“Learning to Breath: One Woman’s Journey of Spirit and Survival” by acclaimed photojournalist Alison Wright is definitely a book of note for picture professionals. Whether you will find it amazingly and uniquely inspiring or whether they will find it frustratingly lacking will depend utterly on personality, interests and taste in literary style. From my point of view, each perspective – that the book is a soaring success or a frustrating failure – seems entirely valid.
“Learning to Breath” revolves around Wright’s horrifying, very-near-death accident in a bus in the windy, isolated mountain roads of Loas, just after New Year’s 2000. As always, Wright was busy both globetrotting around the world to photographically record endangered cultures as she also placed equal weight on advancing her own spiritual growth, which centers around Buddhist philosophies.
As Wright recounts her years-long push to recover (using both Western and Eastern medicine) from her debilitating accident – it was hardly certain that she would even walk again – she interweaves snippets of coming of age years, her discovery of photography, her professional development with National Geographic, a number of specific photographic adventures (often involving grizzly and amusing medical problems) that are not directly related to the central story.
The theme of the book is that Wright was able to survive (and ultimately thrive again) because she embraced fully to the value of the lessons she had learned about mediation, being present in the moment, focusing on her breathing.
As Wright has a personal relationship with the Dali Lama (he wrote the forward to her book) and Richard Gere (a supportive friend), and she manages to share much historical background of the cultures (especially in Asia) that she champions, it would seem that “Learning to Breath” would make a must-read for any travel-focused photographer of picture professional. And the material in “Learning to Breath” sounds like good stuff to you, I suggest you give it a try. But I also offer a word of caution.
The simple fact is that “Learning to Breath” truly irritated me from beginning to end. Partly of this irritation came from the fact that Wright’s literary style simply did not work for me. Admittedly, I am a very picky reader, especially when books aim to be “literary.” But I could not help moan at clunky writing, posed but unanswered questions, awkward leaps in progression and the sense the “deep thoughts” constantly overshadowed cleaner storytelling.
Literary style aside, the biggest frustration I experienced was that Wright’s message aimed to be so deep and so inspiring that it rubbed me the wrong way. The spiritual perspective she keeps trying to advance, while interesting, seems to be constantly contradicted by her actions in fundamental ways. She is on a Buddhism-like quest for calm, but she approaches it with a type-A, nothing-will-stop-me personality that seems to utterly contradict the lessons she is trying to share.

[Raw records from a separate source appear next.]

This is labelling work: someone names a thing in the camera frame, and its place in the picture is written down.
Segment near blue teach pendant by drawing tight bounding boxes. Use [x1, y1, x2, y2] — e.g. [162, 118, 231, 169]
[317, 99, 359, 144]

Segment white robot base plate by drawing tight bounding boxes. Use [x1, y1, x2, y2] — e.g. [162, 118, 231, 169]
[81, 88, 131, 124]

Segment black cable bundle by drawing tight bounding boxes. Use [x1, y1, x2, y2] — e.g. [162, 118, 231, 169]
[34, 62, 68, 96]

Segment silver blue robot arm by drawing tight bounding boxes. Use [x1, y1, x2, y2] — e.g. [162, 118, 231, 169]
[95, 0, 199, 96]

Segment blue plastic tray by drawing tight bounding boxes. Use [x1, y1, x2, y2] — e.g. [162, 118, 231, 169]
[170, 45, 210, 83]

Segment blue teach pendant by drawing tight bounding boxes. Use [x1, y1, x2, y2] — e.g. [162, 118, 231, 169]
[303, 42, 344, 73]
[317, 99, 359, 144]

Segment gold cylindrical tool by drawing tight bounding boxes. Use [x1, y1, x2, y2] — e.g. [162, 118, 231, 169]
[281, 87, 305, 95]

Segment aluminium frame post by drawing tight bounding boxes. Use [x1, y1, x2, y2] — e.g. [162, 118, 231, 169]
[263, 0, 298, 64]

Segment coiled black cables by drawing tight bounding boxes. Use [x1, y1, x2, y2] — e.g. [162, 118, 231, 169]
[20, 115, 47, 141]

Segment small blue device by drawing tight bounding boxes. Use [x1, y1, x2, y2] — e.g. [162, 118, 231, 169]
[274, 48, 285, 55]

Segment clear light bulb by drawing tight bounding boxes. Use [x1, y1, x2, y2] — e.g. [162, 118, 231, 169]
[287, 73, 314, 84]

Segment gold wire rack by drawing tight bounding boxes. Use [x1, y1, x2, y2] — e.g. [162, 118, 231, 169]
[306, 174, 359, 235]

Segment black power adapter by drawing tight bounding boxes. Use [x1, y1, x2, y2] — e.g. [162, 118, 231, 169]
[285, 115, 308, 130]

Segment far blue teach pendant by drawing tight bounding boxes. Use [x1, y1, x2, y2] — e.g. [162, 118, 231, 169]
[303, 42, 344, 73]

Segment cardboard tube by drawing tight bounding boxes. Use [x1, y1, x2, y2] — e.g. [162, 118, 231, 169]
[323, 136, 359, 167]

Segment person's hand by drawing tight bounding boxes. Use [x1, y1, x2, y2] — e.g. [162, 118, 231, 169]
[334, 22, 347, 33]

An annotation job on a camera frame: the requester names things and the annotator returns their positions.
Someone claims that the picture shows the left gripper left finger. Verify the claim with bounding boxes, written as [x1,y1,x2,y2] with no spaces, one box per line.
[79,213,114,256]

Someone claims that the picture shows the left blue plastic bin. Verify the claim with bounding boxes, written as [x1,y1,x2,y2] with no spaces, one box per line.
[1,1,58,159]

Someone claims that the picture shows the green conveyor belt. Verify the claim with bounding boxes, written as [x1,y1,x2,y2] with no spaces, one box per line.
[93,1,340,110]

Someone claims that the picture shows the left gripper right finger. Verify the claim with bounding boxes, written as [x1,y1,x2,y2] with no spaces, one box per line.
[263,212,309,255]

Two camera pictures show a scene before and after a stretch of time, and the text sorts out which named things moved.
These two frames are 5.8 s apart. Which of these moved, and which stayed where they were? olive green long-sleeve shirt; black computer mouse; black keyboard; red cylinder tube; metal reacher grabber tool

Actually, I believe that such a contradiction is inherently interesting to increasing numbers of professionals in “developed nations” trying to balance careers with “more simple lives.” But Wright does not dig into her own contradiction, and for all her revelations it’s not even clear whether she even identifies it.
Think of it this way: Imagine you are listening to a speaker gasping for air, sucking in violent, short breaths while she extols the virtue and her own mastery over breathing deeply and slowly. The message might be on target, but the messenger seems to ruin her own lesson.
My honest, gut-level reaction stated, I can honestly see how many intelligent, critical readers would absolutely adore “Learning to Breath” on a number of levels. If not the best author, Wright is truly an impressive person and an incredible image-maker, and even with its flaws I still appreciated “Learning to Breath” on a number of levels, even finding myself experiencing little, “Ah ha” moments of insight.
If you read “Learning to Breath” and report to me you found it deeply inspiring and not at all frustrating, I wouldn’t be surprised. However, if you report that you couldn’t get past the first few chapters, frustrated by a sense that Wright is skimming the surface, holding back on a deeper, more honest story – all the time have to listen to her endless gasping about taking deep breaths – I would know exactly what you are talking about.